____ Data for review

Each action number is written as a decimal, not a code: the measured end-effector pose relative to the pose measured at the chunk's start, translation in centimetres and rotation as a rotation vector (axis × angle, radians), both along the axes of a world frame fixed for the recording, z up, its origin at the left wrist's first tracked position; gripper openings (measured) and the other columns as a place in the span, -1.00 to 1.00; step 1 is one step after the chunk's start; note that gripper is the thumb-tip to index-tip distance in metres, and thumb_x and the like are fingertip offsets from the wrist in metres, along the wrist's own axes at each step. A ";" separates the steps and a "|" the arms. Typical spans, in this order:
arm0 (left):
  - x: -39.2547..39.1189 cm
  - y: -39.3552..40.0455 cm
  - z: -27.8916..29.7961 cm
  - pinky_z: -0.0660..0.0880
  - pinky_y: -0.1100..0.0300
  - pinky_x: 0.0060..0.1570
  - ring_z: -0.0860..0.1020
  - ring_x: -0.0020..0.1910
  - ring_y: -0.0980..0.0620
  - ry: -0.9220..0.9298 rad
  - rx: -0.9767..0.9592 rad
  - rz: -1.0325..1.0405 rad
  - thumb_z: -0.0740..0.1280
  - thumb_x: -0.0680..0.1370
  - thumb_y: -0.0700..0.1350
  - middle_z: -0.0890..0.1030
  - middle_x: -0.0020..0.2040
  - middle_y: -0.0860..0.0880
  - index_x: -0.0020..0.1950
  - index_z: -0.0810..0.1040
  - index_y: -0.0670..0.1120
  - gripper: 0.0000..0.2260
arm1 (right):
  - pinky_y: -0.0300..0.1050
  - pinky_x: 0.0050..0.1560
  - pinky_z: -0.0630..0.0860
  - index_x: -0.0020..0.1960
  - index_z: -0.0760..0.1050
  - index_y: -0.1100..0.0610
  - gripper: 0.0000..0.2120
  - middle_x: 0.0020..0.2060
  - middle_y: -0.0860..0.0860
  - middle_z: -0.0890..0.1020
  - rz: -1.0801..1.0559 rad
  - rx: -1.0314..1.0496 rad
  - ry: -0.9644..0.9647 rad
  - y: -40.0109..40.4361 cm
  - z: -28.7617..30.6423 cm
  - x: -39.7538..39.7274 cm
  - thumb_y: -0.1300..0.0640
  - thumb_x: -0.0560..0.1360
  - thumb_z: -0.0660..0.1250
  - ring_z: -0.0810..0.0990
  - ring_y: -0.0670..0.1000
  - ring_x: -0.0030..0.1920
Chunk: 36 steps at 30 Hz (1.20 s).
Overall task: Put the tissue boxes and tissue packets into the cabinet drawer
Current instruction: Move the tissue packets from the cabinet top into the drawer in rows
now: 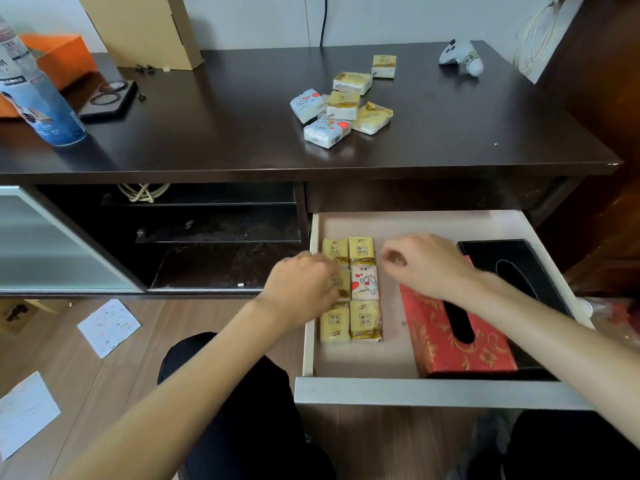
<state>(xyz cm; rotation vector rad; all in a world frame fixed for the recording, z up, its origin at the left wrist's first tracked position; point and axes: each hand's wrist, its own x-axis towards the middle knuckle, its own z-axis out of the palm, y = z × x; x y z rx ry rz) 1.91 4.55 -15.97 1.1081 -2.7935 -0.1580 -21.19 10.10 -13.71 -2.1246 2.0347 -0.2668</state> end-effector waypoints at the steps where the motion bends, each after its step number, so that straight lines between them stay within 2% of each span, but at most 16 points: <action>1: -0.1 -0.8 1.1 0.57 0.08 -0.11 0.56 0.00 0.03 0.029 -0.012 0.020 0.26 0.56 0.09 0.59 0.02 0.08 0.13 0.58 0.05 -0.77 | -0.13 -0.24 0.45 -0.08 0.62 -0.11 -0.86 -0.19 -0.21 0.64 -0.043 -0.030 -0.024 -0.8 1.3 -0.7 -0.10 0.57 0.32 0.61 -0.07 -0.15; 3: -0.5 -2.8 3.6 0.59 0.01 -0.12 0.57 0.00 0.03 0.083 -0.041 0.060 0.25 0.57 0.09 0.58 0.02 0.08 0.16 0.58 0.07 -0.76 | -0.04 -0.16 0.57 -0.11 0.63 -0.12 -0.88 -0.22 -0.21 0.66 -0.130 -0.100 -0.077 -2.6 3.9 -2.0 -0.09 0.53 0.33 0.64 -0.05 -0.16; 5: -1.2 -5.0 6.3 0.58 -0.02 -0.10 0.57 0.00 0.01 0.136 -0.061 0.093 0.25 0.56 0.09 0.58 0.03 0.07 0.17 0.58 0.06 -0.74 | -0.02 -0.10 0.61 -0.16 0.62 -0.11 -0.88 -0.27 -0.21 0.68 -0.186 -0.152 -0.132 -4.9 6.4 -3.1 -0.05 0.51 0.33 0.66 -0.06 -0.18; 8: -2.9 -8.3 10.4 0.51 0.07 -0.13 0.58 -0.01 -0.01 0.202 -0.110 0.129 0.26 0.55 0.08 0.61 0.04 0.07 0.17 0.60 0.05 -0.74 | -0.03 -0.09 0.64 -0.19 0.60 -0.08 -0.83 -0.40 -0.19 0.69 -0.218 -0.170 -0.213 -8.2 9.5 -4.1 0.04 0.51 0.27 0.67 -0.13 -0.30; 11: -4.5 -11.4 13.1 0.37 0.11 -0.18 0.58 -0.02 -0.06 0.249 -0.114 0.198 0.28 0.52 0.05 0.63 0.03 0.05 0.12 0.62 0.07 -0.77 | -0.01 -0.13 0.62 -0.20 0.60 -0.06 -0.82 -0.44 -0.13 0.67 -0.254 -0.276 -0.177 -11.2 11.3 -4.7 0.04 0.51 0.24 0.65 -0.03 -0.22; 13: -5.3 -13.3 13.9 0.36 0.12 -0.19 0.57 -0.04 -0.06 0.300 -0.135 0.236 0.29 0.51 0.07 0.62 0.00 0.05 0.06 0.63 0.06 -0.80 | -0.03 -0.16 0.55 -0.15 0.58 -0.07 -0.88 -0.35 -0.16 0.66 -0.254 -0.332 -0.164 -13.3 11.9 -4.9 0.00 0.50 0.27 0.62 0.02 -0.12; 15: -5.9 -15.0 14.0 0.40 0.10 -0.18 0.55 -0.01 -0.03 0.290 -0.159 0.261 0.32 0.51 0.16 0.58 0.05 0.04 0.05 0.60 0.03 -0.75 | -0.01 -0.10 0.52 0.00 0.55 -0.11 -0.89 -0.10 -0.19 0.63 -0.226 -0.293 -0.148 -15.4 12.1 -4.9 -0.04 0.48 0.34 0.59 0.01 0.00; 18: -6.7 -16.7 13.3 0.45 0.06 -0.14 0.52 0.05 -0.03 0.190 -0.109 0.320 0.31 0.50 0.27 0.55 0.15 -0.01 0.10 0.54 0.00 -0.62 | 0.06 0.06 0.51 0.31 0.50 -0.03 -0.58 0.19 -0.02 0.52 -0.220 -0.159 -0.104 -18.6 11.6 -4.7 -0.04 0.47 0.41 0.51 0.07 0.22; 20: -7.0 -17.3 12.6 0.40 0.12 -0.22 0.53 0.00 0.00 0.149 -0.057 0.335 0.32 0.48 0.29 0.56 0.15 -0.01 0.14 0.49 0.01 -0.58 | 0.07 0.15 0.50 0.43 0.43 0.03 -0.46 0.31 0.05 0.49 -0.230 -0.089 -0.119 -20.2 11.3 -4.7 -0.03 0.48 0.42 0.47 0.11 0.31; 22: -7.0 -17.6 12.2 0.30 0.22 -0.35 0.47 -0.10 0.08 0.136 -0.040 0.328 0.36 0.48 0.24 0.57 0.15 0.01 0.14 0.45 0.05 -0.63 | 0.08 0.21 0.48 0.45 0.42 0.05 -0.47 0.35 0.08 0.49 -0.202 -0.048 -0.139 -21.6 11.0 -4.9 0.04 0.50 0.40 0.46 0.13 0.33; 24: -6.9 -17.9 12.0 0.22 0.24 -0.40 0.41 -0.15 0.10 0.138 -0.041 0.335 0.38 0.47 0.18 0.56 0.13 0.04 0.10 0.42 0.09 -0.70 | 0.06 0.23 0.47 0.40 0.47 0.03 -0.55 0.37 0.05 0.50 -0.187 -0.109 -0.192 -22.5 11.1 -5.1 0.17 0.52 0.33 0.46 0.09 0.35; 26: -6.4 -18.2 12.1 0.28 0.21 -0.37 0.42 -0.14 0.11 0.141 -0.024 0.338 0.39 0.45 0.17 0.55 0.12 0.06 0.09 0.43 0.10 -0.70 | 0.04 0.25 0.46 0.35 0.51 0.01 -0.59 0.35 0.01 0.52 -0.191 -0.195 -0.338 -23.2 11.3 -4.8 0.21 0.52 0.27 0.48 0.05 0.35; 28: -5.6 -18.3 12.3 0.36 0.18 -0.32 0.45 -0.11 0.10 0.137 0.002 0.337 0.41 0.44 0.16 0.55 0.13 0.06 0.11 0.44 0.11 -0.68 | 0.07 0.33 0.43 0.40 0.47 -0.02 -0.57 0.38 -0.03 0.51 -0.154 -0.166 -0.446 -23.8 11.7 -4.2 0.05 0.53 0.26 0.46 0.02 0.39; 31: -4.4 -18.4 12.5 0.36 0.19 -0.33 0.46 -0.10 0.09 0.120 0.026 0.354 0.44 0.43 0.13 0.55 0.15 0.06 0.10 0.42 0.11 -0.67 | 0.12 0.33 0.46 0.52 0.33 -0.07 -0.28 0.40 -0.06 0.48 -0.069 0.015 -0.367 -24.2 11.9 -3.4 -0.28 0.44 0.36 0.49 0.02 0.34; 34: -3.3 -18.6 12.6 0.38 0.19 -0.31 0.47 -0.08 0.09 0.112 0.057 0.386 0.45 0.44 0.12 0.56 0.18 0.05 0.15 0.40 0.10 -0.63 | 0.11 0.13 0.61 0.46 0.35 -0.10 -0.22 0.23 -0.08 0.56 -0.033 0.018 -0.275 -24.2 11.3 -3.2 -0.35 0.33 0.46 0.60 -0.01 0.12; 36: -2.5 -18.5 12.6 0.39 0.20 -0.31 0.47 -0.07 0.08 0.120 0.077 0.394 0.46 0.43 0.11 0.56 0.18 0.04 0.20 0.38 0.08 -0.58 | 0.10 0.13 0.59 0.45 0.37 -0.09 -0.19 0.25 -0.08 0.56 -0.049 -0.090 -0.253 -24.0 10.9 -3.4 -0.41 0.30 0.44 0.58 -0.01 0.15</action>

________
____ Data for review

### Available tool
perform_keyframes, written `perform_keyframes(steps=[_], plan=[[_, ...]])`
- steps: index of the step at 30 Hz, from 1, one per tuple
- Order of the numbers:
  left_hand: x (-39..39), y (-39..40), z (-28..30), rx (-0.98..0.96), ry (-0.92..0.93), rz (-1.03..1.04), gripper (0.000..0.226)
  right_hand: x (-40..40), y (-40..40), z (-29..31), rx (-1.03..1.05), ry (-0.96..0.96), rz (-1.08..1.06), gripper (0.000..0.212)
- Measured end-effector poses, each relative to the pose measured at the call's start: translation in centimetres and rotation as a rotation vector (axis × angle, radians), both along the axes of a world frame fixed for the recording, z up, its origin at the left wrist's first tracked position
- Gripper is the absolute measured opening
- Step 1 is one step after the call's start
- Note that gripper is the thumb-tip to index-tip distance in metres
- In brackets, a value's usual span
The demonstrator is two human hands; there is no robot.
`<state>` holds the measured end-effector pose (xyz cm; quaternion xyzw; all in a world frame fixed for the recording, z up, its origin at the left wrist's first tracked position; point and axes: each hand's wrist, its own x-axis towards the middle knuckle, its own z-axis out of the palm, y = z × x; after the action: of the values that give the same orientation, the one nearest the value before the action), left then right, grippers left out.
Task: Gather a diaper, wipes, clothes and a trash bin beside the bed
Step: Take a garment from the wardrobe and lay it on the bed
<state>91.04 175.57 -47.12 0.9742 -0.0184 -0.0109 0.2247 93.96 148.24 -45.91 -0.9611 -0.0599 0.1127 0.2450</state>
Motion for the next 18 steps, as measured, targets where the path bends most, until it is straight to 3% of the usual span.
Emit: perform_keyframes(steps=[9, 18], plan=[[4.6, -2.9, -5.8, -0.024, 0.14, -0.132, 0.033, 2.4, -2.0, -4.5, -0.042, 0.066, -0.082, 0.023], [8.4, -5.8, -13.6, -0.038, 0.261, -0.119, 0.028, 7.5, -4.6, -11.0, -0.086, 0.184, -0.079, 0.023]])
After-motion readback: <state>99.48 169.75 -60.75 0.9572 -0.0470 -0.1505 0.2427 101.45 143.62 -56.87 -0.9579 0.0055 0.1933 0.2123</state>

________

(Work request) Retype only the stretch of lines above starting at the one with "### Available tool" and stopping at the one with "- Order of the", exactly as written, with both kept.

(Your response)
### Available tool
perform_keyframes, written `perform_keyframes(steps=[_], plan=[[_, ...]])`
- steps: index of the step at 30 Hz, from 1, one per tuple
- Order of the numbers:

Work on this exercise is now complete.